Mi padre busca conformarla diciéndole que, apenas se case alguno de nuestros hermanos, ella dejará de tener todo el peso de las obligaciones. Amelia asiente con la cabeza y la mirada bajas. La primavera galopa entre los cerros y, con el verano, Amelia cumplirá veintitrés años. Ya no hay espera, solo impaciencia. Cuatro fueron los varones que parió mi madre. Hoy son tres los mozos que ayudan a mi padre en la lucha contra la sequía que sucede al invierno, los estragos de las lluvias, el enflaquecimiento de las bestias y la tristeza con que el polvo tiñe los tenues pasos del hombre sobre la tierra.
Ester les cuenta a mis hermanos que, en la capital, hay familias que poseen miles de hectáreas de tierra como la nuestra. Y la consideran inservible. La abandonan al pastoreo. O invierten en ella plantando unos pinos que enriquecerán a sus nietos. Las tienen y ni las mencionan. Y mi padre deja su salud en estas escuálidas parcelas sin horizonte.

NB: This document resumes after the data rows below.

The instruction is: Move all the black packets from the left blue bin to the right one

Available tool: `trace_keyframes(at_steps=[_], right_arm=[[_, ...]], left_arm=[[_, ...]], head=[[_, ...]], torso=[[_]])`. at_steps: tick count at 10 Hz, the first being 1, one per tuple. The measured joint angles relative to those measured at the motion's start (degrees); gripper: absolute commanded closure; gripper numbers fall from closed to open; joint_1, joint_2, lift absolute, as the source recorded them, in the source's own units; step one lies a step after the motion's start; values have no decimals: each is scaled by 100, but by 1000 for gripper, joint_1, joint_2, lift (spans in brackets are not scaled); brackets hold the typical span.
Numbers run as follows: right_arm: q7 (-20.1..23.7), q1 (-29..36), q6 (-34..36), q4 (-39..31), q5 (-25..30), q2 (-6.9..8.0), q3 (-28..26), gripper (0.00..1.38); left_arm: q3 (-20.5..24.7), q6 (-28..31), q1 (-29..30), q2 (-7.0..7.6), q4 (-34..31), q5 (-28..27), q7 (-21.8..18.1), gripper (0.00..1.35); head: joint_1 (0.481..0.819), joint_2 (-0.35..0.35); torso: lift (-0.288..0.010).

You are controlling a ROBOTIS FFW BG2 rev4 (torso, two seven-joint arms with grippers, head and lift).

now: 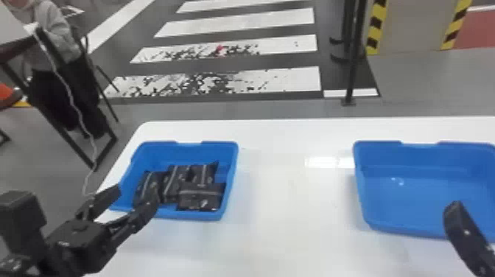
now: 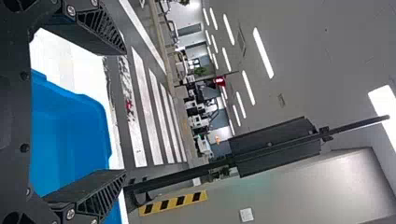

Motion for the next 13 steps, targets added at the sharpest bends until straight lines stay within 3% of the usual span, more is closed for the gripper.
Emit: trace_keyframes(at_steps=[7, 10, 13], right_arm=[[0, -29, 7, 43, -43, 0, 36, 121], [1, -65, 3, 68, -56, 0, 44, 121], [5, -72, 2, 85, -76, 0, 48, 121]], left_arm=[[-131, 1201, -1388, 392, 1160, -515, 6, 351], [-539, 1703, -2083, 683, 1972, -432, -17, 349], [-774, 2042, -2757, 861, 2722, -441, -111, 351]], head=[[695, 280], [695, 244], [695, 219]], torso=[[-154], [-154], [-154]])
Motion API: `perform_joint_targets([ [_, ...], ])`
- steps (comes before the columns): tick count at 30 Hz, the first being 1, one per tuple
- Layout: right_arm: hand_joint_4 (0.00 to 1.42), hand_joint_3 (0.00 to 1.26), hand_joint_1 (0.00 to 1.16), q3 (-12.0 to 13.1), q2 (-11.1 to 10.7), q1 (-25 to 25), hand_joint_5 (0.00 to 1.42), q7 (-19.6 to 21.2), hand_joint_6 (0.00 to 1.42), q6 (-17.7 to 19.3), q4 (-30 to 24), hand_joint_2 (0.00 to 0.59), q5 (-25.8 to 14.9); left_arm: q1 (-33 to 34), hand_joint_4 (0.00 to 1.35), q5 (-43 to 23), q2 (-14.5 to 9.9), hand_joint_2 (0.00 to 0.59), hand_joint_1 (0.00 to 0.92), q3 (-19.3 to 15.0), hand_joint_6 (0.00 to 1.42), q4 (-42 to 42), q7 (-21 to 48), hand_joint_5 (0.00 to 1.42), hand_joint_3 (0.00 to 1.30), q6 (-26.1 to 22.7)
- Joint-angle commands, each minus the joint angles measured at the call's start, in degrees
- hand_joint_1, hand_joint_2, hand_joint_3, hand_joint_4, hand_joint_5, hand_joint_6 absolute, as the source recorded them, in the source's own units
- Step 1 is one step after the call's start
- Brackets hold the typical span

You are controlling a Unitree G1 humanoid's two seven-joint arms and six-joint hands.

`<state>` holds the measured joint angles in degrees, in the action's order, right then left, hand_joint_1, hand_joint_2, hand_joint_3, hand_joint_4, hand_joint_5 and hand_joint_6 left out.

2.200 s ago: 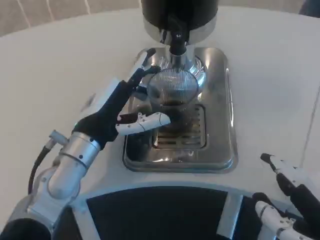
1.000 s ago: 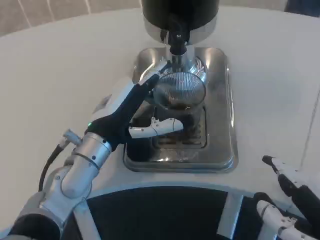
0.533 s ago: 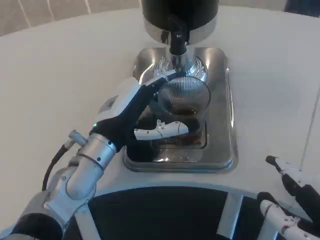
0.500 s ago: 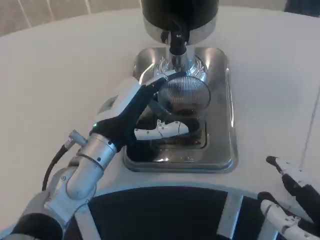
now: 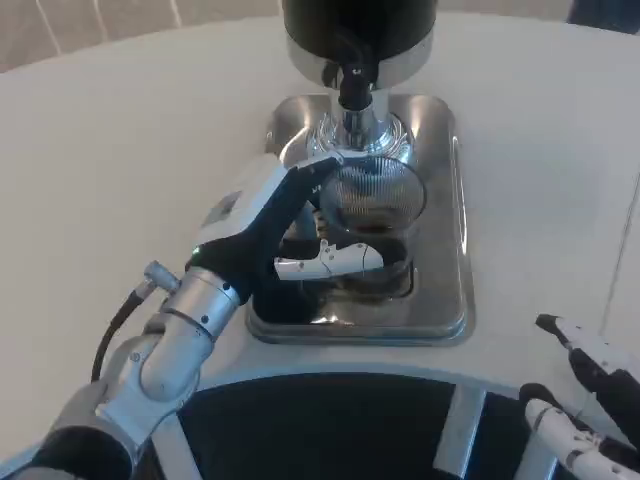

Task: Grasp the cup under the faucet to collect the drink, then remove the cup.

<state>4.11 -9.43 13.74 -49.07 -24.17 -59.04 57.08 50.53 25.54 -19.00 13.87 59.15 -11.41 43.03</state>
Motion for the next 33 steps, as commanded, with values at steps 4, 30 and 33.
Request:
perform_joint_targets([
  [4,0.00,0.03,0.13,0.3,-0.1,0.3,0.00,1.3,0.00,-0.6,0.0,0.494,-0.1,-0.6,0.59,1.4,0.5,0.075,0.380,0.5,1.11,-1.3,-3.4,0.85,0.56,-0.2],
  [30,0.00,0.03,0.18,0.9,-1.4,0.3,0.00,2.9,0.00,-0.5,0.2,0.483,-2.0,-6.9,1.15,0.0,-1.8,0.043,0.597,-3.5,1.42,-10.1,-6.1,1.36,0.96,1.9],
  [33,0.00,0.03,0.18,1.0,-1.6,-0.2,0.00,3.2,0.00,-0.6,0.3,0.483,-2.3,-8.1,1.15,0.0,-3.1,0.034,0.603,-3.9,1.42,-11.7,-5.3,1.36,0.96,2.3],
])
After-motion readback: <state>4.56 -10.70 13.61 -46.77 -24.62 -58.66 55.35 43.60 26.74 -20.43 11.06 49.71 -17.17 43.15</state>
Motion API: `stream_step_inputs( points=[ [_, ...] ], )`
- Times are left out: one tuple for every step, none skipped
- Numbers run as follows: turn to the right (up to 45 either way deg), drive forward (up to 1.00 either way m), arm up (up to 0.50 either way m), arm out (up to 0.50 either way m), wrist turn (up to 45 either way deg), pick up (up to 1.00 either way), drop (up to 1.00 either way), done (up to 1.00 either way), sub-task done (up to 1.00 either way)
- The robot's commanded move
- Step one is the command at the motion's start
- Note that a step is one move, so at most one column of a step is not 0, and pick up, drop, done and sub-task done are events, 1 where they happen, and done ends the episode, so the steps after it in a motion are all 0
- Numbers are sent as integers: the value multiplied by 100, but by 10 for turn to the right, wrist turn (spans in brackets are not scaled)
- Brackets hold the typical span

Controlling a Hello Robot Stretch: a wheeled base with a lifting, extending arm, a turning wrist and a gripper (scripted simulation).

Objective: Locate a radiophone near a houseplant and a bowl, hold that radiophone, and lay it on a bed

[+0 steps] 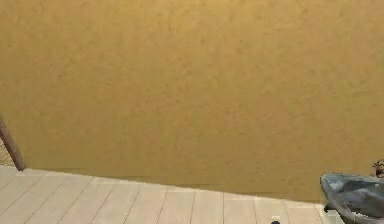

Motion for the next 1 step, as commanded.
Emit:
stream_step_inputs(
  points=[
    [-450,0,0,0,0,0,0,0,0]
  ],
)
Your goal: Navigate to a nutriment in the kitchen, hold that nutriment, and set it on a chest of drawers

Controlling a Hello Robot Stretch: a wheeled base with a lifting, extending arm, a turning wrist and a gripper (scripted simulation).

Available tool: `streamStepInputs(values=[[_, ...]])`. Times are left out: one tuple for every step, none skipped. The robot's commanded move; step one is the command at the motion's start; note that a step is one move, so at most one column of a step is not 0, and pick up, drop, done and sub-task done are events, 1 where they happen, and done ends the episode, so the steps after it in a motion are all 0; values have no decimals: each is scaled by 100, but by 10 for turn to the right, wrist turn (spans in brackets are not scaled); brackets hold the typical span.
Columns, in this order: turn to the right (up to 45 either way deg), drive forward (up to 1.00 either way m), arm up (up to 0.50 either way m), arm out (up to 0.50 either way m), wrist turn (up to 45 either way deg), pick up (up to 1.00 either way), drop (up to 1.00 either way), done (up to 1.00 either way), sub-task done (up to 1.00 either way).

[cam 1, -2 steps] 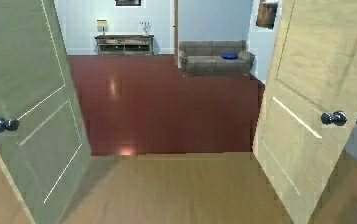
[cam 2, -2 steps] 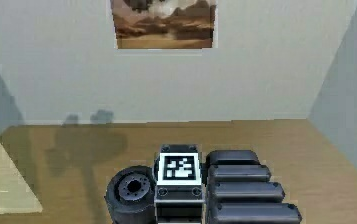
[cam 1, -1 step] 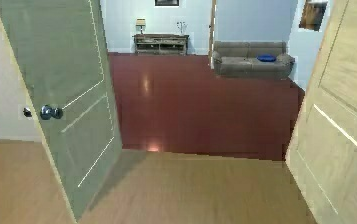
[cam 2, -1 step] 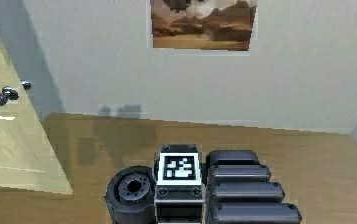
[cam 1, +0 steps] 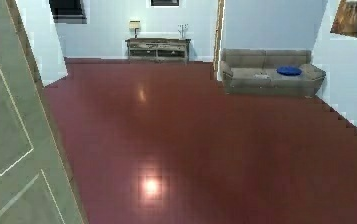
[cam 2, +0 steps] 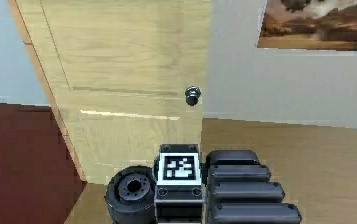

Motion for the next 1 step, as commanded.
streamStepInputs(values=[[0,35,0,0,0,0,0,0,0]])
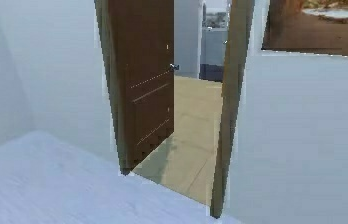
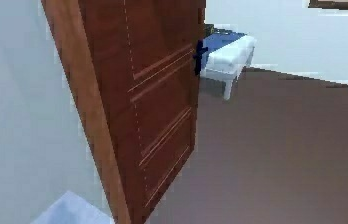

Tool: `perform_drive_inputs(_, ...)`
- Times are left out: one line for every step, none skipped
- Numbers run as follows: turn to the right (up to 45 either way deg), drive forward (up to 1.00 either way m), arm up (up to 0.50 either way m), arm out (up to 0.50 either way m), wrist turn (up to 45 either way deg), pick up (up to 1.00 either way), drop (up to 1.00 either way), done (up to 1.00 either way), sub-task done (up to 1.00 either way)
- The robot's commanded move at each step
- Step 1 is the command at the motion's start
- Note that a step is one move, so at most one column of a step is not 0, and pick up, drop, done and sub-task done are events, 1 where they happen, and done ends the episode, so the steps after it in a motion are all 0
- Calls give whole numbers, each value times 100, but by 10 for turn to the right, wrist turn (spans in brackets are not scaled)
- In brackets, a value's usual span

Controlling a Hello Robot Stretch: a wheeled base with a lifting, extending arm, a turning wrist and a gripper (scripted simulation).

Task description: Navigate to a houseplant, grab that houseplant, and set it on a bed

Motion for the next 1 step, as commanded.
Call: perform_drive_inputs(-30, 0, 0, 0, 0, 0, 0, 0, 0)
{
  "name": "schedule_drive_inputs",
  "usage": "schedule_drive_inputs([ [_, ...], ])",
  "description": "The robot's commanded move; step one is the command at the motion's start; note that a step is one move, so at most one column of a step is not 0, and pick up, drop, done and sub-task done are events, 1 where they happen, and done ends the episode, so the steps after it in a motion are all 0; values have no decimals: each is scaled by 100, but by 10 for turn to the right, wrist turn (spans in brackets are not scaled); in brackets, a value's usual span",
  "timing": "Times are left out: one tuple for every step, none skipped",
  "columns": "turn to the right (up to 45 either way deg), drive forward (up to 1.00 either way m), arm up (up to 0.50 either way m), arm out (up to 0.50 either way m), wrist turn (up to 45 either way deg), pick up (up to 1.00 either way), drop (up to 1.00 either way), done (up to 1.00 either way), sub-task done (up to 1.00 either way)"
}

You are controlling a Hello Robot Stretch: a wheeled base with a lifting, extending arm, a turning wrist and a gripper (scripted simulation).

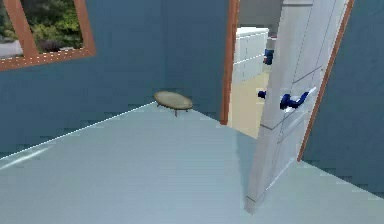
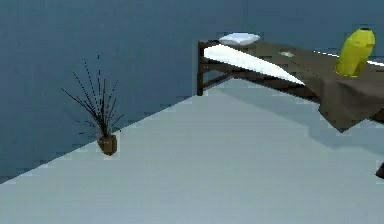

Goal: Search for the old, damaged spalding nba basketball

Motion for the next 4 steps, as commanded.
schedule_drive_inputs([
  [0, 100, 0, 0, 0, 0, 0, 0, 0],
  [90, 0, 0, 0, 0, 0, 0, 0, 0],
  [0, 25, 0, 0, 0, 0, 0, 0, 0],
  [330, 0, 0, 0, 0, 0, 0, 0, 0],
])
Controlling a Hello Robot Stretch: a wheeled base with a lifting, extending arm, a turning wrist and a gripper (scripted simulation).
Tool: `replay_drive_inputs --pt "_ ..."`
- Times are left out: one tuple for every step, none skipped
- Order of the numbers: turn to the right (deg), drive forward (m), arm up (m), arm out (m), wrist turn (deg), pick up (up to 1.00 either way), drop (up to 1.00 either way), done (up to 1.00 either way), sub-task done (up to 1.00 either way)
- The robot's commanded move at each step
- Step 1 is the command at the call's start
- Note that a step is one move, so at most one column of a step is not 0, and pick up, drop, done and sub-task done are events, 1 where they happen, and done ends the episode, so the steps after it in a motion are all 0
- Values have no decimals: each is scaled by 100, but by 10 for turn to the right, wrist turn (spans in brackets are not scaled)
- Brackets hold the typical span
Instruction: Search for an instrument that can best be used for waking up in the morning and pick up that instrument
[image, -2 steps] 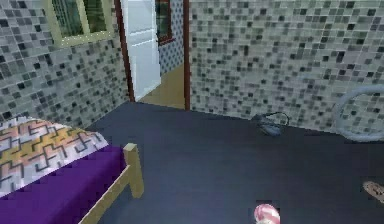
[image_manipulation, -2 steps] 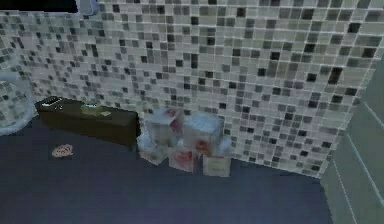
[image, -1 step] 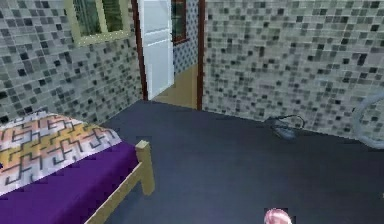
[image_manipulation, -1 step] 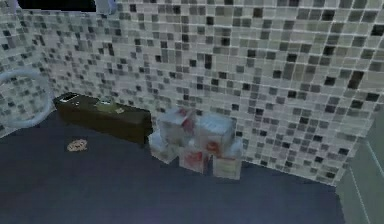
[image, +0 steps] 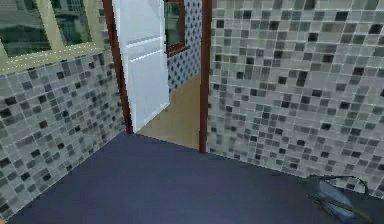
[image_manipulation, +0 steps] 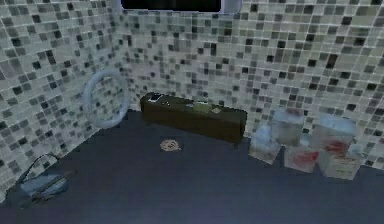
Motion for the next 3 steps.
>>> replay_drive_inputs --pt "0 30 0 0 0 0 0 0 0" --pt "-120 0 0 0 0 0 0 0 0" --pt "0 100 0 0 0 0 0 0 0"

La charla de Ester es liviana como su risa, pero siembra en ellos la raíz de la amargura, esa hiedra que trepa por la piel de los hombres y libera una savia venenosa, que los hace confundir el sudor de su trabajo con las lágrimas contenidas de la humillación.
Yo casi no hablo con mi padre. Ante la mesa, se encorva al sorber la sopa. La gruesa piel de sus dedos corta el pan que empapa en el té. Al mascar, las grietas en la piel se hacen más profundas y oscuras.